● Try it: From the data below, repeat exactly the lines from the line with "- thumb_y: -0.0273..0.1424" to the line with "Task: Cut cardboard", both included.

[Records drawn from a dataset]
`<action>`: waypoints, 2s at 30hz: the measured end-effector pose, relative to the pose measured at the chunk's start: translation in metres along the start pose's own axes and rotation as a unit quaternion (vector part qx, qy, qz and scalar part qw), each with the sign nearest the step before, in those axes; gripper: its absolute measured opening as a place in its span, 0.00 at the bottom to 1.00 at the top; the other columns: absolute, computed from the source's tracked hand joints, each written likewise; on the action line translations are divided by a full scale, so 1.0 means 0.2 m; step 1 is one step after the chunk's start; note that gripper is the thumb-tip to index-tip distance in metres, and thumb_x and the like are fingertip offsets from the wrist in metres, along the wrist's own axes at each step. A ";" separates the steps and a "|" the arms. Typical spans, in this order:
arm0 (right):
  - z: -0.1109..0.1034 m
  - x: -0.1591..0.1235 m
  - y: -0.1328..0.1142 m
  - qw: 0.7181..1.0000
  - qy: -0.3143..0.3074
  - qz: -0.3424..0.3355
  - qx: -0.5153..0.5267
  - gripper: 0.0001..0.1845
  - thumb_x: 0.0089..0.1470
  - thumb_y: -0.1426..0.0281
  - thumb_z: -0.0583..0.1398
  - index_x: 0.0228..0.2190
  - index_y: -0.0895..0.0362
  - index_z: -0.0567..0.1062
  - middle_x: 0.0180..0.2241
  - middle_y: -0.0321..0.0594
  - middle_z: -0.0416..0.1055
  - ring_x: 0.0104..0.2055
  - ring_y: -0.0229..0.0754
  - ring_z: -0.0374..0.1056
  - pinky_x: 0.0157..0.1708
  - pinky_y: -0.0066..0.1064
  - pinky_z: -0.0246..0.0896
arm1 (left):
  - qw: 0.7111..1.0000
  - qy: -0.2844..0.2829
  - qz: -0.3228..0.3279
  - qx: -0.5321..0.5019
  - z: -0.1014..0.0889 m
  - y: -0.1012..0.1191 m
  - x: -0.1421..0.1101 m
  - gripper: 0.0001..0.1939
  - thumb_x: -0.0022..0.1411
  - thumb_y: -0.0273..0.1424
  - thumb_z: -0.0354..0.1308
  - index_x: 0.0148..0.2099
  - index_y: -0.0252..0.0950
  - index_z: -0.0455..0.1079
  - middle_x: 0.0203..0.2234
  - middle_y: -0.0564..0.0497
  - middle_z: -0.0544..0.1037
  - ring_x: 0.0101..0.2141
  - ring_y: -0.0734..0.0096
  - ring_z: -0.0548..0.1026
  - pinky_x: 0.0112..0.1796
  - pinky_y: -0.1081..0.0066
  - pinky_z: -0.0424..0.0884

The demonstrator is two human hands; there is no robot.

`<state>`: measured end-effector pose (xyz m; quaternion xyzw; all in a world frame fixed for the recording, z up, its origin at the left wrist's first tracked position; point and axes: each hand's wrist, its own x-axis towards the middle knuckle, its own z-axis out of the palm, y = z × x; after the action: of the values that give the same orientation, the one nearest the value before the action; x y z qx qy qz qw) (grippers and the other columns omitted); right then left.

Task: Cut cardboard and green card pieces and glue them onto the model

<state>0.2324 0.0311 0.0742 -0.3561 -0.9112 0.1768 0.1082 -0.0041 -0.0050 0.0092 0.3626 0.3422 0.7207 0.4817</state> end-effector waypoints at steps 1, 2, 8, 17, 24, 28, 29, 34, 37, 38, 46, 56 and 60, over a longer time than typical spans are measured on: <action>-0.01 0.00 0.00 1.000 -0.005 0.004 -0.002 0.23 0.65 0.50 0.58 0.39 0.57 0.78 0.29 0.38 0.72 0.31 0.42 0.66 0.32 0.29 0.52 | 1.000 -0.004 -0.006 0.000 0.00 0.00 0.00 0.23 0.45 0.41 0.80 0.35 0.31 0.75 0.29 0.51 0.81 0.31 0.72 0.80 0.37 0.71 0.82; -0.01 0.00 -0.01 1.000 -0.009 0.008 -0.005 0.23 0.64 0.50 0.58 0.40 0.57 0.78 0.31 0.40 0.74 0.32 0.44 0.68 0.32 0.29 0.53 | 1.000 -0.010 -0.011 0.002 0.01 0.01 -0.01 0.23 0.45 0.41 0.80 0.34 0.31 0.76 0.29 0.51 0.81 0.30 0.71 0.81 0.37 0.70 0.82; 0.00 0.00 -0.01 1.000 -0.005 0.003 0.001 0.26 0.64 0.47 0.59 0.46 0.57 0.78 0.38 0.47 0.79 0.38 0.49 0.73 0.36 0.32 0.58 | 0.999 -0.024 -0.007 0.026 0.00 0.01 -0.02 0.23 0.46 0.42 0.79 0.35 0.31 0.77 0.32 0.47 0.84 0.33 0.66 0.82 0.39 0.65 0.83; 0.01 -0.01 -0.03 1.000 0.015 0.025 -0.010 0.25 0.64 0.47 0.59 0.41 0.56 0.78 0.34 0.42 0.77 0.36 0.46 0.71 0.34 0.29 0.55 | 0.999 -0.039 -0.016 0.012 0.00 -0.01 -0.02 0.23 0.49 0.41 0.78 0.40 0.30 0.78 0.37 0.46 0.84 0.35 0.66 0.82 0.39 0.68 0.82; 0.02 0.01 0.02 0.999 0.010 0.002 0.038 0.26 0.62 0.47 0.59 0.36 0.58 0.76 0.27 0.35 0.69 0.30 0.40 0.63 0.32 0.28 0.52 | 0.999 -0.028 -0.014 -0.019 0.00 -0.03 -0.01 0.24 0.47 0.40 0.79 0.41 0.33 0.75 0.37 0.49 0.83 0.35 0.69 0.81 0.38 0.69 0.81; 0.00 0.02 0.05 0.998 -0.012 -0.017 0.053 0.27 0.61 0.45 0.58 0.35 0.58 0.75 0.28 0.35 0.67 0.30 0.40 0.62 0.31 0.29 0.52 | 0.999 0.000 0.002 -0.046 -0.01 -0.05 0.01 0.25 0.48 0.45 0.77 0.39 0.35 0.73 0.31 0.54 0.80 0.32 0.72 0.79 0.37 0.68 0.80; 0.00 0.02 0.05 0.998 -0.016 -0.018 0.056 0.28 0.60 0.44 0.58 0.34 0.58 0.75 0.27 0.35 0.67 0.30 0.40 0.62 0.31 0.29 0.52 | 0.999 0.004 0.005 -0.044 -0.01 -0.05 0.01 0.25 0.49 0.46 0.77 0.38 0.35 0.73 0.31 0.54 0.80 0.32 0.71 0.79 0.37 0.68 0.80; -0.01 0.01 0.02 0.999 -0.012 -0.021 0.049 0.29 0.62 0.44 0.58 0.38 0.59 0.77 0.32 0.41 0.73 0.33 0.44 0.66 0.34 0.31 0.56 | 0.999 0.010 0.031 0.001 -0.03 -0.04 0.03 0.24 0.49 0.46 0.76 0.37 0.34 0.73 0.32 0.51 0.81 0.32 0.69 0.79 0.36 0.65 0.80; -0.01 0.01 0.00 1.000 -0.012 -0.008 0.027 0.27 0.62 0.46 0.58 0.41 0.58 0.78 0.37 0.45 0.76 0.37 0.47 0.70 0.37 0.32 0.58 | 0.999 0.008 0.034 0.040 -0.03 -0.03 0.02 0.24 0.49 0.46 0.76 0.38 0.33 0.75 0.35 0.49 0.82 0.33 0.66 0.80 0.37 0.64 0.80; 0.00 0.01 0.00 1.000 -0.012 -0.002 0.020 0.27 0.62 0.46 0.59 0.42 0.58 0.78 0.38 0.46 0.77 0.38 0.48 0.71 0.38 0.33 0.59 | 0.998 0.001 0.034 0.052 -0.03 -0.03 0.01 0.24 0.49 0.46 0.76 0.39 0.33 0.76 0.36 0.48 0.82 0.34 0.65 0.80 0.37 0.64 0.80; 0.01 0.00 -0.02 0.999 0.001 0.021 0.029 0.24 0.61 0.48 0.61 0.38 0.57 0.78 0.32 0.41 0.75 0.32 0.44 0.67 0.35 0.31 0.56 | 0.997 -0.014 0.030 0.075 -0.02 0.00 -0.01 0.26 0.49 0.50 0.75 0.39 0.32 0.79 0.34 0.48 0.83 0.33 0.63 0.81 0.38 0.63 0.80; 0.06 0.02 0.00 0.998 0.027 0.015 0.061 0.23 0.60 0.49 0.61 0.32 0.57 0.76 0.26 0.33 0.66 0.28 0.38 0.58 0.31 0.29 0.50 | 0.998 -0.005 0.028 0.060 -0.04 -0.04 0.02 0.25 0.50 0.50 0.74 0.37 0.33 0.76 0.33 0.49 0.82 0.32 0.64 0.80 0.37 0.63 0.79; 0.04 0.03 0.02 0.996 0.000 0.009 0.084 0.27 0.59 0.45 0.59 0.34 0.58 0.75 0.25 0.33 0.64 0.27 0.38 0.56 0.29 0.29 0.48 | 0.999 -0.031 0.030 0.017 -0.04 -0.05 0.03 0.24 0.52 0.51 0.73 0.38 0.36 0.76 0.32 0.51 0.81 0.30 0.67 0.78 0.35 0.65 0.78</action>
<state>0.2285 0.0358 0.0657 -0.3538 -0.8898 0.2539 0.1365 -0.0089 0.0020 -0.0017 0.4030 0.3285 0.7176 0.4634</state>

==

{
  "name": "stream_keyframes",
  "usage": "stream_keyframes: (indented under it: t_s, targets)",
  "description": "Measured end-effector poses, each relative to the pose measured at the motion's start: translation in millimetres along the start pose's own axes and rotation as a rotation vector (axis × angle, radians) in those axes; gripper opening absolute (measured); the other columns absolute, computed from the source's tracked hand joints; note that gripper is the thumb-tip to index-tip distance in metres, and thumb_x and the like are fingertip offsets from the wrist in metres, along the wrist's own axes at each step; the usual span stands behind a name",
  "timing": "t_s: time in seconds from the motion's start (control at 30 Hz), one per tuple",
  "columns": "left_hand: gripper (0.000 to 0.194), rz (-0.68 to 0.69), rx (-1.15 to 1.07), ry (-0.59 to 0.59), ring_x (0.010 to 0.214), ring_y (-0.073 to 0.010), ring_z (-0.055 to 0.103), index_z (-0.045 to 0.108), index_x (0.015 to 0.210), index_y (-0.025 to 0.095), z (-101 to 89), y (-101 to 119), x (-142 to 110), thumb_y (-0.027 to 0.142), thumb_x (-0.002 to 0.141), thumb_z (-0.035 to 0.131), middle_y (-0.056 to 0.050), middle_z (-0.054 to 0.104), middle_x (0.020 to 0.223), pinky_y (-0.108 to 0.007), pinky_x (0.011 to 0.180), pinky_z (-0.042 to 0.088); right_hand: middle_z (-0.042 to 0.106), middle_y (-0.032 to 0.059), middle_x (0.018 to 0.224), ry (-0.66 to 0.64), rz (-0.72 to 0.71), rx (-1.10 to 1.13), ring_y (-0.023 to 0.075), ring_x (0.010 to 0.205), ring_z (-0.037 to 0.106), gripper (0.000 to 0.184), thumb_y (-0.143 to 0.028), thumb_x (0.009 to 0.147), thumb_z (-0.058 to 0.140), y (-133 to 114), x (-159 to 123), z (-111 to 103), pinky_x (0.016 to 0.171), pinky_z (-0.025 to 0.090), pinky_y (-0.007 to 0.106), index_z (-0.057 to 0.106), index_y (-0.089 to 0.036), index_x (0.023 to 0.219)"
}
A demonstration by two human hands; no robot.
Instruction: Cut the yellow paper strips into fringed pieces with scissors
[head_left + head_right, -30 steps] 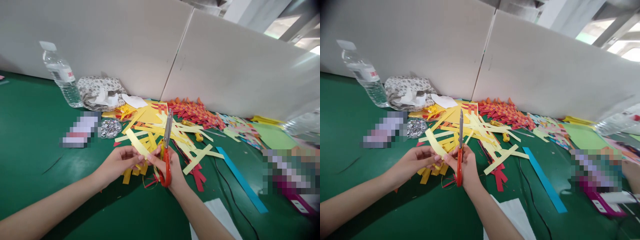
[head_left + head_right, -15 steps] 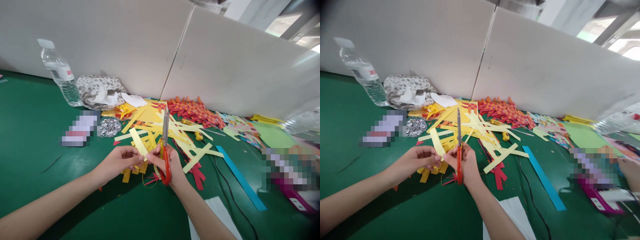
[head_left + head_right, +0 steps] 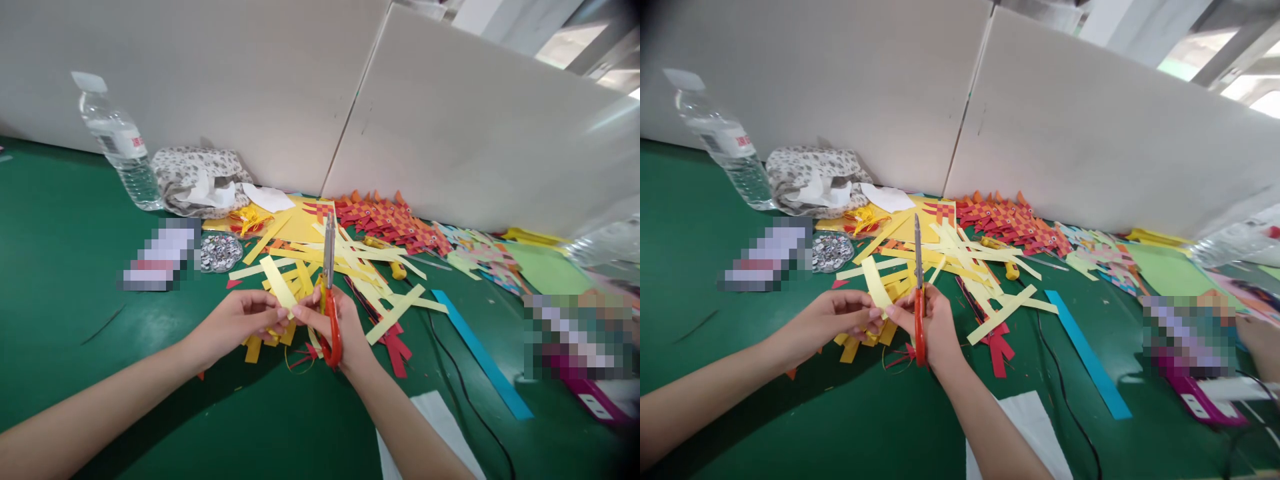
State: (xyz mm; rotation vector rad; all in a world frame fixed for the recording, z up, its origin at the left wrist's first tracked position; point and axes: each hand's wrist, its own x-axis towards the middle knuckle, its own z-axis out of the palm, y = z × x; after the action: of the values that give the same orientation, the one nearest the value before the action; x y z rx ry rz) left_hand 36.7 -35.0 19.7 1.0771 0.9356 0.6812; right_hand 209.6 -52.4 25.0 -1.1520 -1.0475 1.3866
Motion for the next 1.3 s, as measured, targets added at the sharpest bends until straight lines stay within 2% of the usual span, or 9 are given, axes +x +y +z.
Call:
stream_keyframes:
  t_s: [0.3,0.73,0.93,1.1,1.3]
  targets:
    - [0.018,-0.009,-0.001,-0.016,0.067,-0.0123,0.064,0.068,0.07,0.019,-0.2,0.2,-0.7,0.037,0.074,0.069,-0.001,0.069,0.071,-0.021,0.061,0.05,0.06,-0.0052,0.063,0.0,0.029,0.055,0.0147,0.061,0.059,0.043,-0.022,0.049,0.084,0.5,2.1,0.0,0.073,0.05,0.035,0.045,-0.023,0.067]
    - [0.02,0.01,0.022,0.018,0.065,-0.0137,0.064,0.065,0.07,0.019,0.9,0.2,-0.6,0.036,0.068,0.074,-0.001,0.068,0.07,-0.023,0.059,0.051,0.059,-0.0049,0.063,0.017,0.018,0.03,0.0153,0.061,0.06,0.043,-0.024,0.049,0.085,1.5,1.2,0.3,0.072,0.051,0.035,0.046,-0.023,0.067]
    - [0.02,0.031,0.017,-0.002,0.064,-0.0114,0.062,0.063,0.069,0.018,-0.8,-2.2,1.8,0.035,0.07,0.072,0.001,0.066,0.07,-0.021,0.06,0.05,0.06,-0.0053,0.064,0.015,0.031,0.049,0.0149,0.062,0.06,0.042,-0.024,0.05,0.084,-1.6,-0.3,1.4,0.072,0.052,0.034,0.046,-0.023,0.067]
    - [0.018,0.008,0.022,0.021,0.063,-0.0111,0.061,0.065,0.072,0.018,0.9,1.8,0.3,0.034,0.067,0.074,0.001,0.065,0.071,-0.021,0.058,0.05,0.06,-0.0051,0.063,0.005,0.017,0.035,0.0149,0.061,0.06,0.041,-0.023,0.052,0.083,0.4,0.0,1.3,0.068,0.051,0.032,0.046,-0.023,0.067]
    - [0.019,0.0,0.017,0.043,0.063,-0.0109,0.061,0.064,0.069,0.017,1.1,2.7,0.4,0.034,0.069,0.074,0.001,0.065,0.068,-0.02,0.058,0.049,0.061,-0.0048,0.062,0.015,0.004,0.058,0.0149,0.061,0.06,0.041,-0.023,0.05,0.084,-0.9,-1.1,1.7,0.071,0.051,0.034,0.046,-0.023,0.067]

● Exercise result:
  - thumb_y: -0.0273..0.1424
  - thumb_z: -0.0354..0.1308
  - index_x: 0.0148..0.2099
  - index_y: -0.0252..0.0950
  - index_z: -0.0455..0.1079
  - middle_x: 0.0203..0.2234
  - middle_y: -0.0564..0.0497
  - middle_z: -0.0544..0.1037
  - ring_x: 0.0101..0.2141
  - ring_y: -0.0734..0.0096
  - ring_z: -0.0548..0.1026
  - pinky_x: 0.0112..0.1796
  - pinky_y: -0.1081..0.0066
  - pinky_z: -0.0424..0.0884

The demonstrator is two human hands; there is no robot.

`<state>`: measured end-effector pose (xyz m; quaternion xyzw; all in a world frame fixed for the recording, z up, its origin at the left wrist's first tracked position; point and axes: each hand's wrist, its own x-axis towards the middle knuckle, its own z-axis out of the palm, y = z × x; after the action: of the values that give the same orientation, the one nearest the value before the action; x y z qx qy qz qw) (grippers and the other columns omitted); right then left.

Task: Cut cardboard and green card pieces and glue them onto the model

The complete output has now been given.